* Directions for this task: Each line of the listing that contains "below" should be found and copied.

== Segment start ==

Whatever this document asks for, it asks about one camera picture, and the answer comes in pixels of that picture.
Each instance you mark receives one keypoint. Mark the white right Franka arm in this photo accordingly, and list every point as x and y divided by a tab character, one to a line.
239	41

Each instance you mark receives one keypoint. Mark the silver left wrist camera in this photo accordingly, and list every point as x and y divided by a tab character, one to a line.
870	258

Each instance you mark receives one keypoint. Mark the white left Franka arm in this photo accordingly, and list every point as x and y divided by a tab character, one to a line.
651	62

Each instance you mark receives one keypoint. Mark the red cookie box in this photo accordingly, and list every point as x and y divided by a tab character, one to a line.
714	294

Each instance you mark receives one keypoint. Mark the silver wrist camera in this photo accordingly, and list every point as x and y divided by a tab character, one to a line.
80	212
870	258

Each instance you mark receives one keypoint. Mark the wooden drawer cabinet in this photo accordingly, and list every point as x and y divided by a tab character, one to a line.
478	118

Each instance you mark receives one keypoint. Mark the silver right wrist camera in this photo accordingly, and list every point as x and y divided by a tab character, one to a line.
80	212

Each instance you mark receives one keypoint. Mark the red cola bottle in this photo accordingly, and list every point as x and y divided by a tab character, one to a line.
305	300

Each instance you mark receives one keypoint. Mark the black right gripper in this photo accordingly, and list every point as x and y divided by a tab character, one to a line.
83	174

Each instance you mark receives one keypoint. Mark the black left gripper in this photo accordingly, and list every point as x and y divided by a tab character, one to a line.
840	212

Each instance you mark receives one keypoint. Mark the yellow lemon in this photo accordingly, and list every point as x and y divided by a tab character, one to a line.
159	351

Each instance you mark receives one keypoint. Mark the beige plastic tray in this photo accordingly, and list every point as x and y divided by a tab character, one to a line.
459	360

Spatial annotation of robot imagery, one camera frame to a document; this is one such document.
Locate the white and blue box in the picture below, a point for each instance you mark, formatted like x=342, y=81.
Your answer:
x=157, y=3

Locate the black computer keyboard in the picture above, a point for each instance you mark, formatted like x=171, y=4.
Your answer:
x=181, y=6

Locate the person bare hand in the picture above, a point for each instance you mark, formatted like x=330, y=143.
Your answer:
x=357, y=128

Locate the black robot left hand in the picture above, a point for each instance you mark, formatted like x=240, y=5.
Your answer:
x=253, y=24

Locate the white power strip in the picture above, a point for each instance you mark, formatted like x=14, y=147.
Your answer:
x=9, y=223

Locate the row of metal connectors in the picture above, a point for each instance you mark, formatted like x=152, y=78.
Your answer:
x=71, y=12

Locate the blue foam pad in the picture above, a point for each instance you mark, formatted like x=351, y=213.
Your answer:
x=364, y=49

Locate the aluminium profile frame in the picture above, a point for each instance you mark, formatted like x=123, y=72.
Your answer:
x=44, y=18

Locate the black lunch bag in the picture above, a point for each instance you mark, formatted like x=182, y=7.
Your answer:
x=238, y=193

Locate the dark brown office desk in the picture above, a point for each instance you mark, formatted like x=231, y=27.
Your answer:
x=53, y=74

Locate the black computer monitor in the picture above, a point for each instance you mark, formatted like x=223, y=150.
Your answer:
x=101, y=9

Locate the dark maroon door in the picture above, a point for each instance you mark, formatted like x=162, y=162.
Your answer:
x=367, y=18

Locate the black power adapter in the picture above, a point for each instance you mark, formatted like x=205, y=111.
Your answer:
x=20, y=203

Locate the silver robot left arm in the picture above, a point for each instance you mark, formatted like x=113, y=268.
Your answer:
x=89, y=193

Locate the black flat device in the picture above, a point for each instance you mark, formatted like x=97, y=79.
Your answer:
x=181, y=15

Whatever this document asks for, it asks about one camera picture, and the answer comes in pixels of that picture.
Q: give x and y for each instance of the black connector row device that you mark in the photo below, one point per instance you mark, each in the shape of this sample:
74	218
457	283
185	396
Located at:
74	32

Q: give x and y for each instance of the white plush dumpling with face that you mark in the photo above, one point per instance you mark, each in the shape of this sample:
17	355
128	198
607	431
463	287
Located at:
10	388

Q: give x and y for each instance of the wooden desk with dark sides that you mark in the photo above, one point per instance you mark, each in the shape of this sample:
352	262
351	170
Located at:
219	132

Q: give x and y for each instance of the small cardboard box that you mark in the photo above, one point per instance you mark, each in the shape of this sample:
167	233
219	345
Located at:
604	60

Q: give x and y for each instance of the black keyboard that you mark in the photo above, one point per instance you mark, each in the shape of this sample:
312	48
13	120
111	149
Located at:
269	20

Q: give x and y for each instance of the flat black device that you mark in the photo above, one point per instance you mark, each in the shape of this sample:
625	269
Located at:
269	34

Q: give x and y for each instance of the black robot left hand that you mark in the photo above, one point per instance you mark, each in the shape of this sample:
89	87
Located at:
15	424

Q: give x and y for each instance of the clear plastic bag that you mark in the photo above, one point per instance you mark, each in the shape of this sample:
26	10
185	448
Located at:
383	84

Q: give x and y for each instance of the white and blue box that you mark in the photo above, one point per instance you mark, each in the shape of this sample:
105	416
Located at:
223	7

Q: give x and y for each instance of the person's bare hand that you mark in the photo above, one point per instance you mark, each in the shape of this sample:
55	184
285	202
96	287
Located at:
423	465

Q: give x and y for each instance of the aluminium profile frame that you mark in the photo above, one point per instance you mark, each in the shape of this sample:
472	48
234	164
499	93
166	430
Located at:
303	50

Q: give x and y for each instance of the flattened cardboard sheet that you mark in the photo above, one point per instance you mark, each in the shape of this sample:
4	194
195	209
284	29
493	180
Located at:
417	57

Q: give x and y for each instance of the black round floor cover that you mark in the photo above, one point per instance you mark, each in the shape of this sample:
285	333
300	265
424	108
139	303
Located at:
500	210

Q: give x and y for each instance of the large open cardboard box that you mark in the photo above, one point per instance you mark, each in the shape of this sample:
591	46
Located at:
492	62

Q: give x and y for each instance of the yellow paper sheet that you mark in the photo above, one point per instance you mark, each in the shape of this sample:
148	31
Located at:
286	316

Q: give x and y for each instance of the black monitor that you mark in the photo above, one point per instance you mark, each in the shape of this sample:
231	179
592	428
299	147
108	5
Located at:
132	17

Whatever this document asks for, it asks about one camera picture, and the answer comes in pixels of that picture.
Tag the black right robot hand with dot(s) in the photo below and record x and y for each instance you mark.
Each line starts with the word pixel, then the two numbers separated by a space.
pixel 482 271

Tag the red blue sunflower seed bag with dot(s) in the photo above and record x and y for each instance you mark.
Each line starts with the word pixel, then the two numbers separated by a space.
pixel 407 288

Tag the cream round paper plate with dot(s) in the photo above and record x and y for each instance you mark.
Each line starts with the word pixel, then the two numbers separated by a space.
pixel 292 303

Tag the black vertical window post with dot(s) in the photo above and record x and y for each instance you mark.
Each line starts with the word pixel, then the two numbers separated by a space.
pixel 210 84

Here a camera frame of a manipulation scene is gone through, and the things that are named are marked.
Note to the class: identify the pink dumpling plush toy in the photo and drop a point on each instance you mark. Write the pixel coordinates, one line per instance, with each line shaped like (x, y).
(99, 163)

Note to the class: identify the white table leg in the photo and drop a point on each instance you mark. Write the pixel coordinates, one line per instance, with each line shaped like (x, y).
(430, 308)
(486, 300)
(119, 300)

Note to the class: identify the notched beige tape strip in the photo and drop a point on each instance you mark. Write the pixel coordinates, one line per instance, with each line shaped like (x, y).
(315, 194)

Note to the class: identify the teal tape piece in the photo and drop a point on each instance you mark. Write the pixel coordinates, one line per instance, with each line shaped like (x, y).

== Segment end ==

* Solved exercise:
Locate the white and blue box in the picture below, a point for each instance you mark, formatted like x=342, y=81.
Q: give x and y for each instance of the black connector row device that you mark in the photo below, one point per instance you mark, each in the shape of this sample:
Tag the black right robot hand with dot(s) in the photo below and record x and y for each instance you mark.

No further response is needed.